“Yes, but you see how my divinity could be improved,” said Bessie, with a wild laugh. “I’m not sentimental, but I’m emotional, and he gives me emotions. He’s a riddle, and I’m all the time guessing at him. You get the answer to the kind of men we know easily; and it’s very nice, but it doesn’t amuse you so much as trying. Now, Mr. Durgin—what a name! I can see it makes you creep—is no more like one of us than a—bear is—and his attitude toward us is that of a bear who’s gone so much with human beings that he thinks he’s a human being. He’s delightful, that way. And, do you know, he’s intellectual! He actually brings me books, and wants to read passages to me out of them! He has brought me the plans of the new hotel he’s going to build. It’s to be very aesthetic, and it’s going to be called The Lion’s Head Inn. There’s to be a little theatre, for amateur dramatics, which I could conduct, and for all sorts of professional amusements. If you should ever come, Molly, I’m sure we shall do our best to make you comfortable.”
Mary Enderby would not let Bessie laugh upon her shoulder after she said this. “Bessie Lynde,” she said, severely, “if you have no regard for yourself, you ought to have some regard for him.
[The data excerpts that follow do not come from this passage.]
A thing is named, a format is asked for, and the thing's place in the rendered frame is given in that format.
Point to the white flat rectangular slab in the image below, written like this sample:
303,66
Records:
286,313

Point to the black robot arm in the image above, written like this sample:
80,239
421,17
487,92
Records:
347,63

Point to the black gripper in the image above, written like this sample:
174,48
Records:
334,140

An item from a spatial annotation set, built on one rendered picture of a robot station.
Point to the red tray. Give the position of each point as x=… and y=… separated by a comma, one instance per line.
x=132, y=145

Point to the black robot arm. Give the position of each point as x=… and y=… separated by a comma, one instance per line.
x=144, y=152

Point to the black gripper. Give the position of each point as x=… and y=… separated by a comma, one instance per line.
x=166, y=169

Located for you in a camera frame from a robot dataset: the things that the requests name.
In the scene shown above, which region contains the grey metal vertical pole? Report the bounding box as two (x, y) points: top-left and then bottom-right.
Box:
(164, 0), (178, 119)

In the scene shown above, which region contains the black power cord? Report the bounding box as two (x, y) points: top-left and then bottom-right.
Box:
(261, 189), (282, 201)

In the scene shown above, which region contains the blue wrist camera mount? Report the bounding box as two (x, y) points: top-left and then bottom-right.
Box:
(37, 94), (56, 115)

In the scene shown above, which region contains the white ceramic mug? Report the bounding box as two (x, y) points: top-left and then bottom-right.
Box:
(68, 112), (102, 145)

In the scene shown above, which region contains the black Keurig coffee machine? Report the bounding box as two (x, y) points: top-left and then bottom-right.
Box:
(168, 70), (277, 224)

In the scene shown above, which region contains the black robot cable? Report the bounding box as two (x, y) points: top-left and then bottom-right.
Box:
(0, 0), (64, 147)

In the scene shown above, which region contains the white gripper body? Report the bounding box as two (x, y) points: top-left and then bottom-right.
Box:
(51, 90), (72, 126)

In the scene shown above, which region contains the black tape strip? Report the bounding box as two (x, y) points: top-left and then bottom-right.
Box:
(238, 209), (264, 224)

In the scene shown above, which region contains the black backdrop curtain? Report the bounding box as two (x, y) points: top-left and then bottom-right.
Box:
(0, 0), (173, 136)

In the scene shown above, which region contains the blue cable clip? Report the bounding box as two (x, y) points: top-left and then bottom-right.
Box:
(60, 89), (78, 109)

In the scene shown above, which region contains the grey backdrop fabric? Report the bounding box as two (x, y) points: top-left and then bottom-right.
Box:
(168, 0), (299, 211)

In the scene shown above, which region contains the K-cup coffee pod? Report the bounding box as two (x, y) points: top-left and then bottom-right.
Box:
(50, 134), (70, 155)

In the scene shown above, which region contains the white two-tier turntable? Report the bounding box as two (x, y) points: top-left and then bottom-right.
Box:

You may say you are not encouraging him, and you may believe it—”
“Oh, I shouldn’t say it if I didn’t believe it,” Bessie broke in, with a mock air of seriousness.
“I must be going,” said Mary, stiffly, and this time she succeeded in getting to her feet.
Bessie laid hold of her again. “You think you’ve been trifled with, don’t you, dear?”
“No—”
“Yes, you do! Don’t you try to be slippery, Molly. The plain pikestaff is your style, morally speaking—if any one knows what a pikestaff is. Well, now, listen! You’re anxious about me.”
“You know how I feel, Bessie,” said Mary Enderby, looking her in the eyes.
“Yes, I do,” said Bessie. “The trouble is, I don’t know how I feel. But if I ever do, Molly, I’ll tell you! Is that fair?”
“Yes”
“I’ll give you ample warning. At the least little consciousness in the region of the pericardium, off will go a note by a district messenger, and when you come I’ll do whatever you say. There!”
“Oh, Bessie!” cried her friend, and she threw her arms round her, “you always were the most fascinating creature in the world!”
“Yes,” said Bessie, “that’s what I try to have him think.”
XLII.
Toward the end of April most people who had places at the Shore were mostly in them, but they came up to town on frequent errands, and had one effect of evanescence with people who still remained in their Boston houses provisionally, and seemed more than half absent. The Enderbys had been at the Shore for a fortnight, and the Lyndes were going to be a fortnight longer in Boston, yet, as Bessie made her friend observe, when Mary, ran in for lunch, or stopped for a moment on her way to the train, every few days, they were both of the same transitory quality.